# [Data]
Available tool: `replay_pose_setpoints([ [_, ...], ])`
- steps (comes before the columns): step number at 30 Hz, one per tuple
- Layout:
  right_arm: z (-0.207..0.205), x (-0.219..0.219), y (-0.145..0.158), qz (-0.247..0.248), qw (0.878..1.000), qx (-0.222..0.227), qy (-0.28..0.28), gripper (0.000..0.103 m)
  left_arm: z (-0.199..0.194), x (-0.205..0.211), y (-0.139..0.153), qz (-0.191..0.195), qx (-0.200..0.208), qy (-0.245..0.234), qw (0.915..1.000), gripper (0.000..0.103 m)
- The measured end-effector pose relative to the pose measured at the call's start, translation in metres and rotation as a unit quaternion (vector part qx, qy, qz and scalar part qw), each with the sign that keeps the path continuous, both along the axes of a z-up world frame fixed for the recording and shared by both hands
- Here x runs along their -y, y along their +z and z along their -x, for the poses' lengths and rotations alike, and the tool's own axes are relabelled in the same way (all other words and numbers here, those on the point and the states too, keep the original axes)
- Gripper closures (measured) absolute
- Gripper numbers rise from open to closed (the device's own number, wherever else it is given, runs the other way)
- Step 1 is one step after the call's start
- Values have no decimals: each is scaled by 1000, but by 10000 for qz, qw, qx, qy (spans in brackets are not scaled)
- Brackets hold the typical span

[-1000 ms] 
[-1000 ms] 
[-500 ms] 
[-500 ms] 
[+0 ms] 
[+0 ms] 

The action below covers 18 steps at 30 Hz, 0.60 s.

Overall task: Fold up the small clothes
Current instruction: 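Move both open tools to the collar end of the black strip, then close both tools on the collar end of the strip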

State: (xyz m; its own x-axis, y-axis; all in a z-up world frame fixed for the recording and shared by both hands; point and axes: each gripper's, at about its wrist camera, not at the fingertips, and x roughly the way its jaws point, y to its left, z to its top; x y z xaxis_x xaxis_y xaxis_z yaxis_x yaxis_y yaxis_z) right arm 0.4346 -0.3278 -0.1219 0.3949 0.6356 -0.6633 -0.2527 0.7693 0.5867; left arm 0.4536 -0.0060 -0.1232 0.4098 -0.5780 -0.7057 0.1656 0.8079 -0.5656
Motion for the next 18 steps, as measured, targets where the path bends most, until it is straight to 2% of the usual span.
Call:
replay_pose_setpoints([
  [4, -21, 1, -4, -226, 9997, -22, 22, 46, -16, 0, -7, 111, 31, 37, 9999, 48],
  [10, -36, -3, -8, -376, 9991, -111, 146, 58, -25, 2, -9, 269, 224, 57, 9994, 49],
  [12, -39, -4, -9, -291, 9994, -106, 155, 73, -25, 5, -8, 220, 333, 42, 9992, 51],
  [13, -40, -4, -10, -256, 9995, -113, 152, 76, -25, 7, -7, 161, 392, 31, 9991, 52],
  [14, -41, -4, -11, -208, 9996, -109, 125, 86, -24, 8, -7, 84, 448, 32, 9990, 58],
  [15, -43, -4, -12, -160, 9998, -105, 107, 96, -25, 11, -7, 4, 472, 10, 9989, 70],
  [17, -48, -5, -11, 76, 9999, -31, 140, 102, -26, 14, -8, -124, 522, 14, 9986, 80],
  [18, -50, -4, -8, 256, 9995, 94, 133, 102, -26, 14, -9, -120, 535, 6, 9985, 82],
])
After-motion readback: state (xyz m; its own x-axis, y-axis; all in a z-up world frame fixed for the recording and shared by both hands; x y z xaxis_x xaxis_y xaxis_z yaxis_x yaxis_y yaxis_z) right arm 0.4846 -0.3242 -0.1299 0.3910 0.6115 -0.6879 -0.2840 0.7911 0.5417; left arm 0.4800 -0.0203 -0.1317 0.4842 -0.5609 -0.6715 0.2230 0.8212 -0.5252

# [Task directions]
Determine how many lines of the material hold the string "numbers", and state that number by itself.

# [Result of this exercise]
2